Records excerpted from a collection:
^^^^^^^^

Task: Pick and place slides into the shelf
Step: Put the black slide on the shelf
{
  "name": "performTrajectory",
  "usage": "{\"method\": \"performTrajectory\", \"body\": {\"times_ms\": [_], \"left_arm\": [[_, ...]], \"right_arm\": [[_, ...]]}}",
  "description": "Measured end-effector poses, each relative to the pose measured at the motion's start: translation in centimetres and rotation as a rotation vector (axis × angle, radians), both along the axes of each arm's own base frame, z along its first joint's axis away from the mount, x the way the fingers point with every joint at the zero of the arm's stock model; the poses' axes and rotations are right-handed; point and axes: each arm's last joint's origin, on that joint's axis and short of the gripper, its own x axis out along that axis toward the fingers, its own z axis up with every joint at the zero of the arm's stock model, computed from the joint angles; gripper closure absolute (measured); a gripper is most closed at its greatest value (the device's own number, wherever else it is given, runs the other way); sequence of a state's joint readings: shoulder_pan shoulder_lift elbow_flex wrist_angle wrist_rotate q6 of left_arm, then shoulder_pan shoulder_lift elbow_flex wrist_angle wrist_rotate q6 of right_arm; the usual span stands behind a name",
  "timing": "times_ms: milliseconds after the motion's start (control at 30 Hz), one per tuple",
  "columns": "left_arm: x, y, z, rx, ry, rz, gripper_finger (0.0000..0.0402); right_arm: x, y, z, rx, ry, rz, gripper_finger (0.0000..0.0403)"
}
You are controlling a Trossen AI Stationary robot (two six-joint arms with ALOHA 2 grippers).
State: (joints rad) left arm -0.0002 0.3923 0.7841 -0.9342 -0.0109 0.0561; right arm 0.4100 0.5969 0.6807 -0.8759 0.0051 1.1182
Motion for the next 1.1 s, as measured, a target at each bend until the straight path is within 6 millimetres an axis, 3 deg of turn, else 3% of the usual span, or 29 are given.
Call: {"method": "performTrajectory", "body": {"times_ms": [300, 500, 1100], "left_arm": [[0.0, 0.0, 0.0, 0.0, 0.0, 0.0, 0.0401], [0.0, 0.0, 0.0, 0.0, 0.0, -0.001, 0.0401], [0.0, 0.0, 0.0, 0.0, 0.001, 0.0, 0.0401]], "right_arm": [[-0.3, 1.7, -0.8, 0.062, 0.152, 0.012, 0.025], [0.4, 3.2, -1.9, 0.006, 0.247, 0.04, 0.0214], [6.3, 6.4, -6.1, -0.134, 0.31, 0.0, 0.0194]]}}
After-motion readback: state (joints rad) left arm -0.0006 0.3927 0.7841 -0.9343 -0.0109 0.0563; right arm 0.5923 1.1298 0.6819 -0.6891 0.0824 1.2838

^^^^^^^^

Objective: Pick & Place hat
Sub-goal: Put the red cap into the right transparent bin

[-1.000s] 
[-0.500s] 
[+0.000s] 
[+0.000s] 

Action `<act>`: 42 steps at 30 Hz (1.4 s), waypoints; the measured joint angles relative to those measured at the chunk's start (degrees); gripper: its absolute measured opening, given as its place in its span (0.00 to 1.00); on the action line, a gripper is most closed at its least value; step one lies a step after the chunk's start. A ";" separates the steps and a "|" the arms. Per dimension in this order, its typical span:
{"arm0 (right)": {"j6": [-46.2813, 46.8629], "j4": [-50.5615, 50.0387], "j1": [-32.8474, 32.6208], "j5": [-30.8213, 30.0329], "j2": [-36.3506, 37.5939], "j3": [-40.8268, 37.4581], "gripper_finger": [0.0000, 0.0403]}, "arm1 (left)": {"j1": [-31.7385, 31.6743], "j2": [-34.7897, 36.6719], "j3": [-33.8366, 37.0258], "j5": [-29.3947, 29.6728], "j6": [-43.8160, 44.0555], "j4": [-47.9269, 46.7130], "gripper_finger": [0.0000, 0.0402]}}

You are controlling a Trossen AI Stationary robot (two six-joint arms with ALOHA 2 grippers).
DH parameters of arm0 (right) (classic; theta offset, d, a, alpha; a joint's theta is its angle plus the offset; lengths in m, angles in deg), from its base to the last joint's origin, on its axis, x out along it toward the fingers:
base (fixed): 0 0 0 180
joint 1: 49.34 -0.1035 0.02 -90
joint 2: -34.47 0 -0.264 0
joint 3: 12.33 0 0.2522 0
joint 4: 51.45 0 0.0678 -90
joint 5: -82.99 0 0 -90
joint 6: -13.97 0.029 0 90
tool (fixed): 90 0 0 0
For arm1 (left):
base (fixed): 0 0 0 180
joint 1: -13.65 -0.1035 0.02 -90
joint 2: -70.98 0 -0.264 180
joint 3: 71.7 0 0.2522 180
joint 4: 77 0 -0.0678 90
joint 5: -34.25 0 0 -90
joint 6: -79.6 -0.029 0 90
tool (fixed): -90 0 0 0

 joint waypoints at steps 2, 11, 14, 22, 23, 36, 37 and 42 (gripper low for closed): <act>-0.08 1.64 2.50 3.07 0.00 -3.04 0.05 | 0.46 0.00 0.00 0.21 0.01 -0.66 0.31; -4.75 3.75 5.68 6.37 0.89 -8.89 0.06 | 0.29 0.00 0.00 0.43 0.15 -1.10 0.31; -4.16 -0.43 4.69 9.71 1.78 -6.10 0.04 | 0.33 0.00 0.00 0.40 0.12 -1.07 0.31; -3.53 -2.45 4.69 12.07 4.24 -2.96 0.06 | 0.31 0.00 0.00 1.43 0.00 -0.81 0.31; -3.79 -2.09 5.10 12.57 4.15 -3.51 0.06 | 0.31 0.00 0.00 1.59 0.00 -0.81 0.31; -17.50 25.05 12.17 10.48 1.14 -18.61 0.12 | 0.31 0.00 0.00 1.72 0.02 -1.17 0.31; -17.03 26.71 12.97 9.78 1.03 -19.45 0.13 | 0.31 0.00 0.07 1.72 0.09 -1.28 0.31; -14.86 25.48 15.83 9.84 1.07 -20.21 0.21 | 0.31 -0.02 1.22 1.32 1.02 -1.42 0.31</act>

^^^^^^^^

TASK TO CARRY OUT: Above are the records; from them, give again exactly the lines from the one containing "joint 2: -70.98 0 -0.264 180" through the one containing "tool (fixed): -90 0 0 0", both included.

OUTPUT FOR THIS EXERCISE:
joint 2: -70.98 0 -0.264 180
joint 3: 71.7 0 0.2522 180
joint 4: 77 0 -0.0678 90
joint 5: -34.25 0 0 -90
joint 6: -79.6 -0.029 0 90
tool (fixed): -90 0 0 0

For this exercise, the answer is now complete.